What you are asked to do
Find every line below with the string "this" and pick it out.

= = = = =

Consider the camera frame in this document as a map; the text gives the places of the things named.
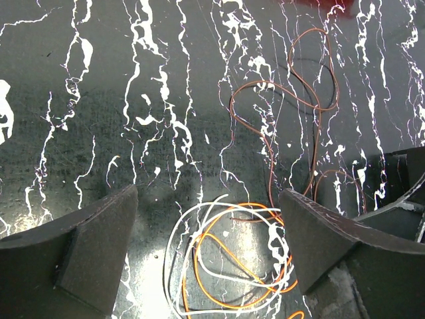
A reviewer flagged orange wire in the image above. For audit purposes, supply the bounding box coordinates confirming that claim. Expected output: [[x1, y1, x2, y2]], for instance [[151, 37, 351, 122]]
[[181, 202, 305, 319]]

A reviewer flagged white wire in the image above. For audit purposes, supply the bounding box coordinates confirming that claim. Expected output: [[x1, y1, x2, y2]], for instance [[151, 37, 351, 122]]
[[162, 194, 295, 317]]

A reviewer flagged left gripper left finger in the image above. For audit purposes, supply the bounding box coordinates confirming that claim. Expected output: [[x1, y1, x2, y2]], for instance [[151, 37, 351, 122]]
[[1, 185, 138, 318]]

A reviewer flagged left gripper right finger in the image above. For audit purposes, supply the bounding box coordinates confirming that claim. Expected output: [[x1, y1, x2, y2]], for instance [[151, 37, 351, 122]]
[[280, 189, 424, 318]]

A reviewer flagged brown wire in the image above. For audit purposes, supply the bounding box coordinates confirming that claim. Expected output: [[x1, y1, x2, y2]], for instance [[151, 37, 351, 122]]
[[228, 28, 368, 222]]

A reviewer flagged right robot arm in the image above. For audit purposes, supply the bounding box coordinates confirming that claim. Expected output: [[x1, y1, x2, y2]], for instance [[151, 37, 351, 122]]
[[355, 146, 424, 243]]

= = = = =

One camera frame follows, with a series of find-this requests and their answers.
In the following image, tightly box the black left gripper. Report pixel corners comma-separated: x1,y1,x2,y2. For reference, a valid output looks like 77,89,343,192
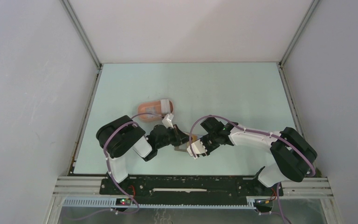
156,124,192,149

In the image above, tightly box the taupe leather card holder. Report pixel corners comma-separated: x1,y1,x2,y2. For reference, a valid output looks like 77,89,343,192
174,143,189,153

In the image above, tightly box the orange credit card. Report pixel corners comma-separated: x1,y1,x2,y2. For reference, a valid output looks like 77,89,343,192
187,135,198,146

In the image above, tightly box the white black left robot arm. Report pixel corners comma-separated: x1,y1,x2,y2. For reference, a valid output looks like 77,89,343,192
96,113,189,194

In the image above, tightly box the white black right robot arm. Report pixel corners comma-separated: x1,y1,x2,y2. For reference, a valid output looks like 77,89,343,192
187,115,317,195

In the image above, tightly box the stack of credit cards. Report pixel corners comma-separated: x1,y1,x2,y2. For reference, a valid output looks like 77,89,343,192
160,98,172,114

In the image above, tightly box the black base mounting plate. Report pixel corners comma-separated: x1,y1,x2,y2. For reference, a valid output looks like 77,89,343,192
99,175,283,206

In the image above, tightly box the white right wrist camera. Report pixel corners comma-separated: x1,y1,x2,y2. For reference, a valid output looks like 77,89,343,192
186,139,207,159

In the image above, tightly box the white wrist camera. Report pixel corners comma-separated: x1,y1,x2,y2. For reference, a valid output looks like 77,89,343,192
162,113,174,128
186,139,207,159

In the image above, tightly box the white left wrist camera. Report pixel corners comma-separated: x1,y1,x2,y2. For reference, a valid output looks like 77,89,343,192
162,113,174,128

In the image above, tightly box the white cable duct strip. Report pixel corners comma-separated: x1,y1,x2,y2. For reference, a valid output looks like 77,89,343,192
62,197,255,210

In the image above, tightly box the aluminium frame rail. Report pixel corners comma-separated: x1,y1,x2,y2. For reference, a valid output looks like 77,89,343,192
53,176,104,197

= = = = =

Reply to the task
Consider the camera frame in this document as a map; the text gives the places of the things named.
One camera frame follows, with a series of find-this requests and their answers.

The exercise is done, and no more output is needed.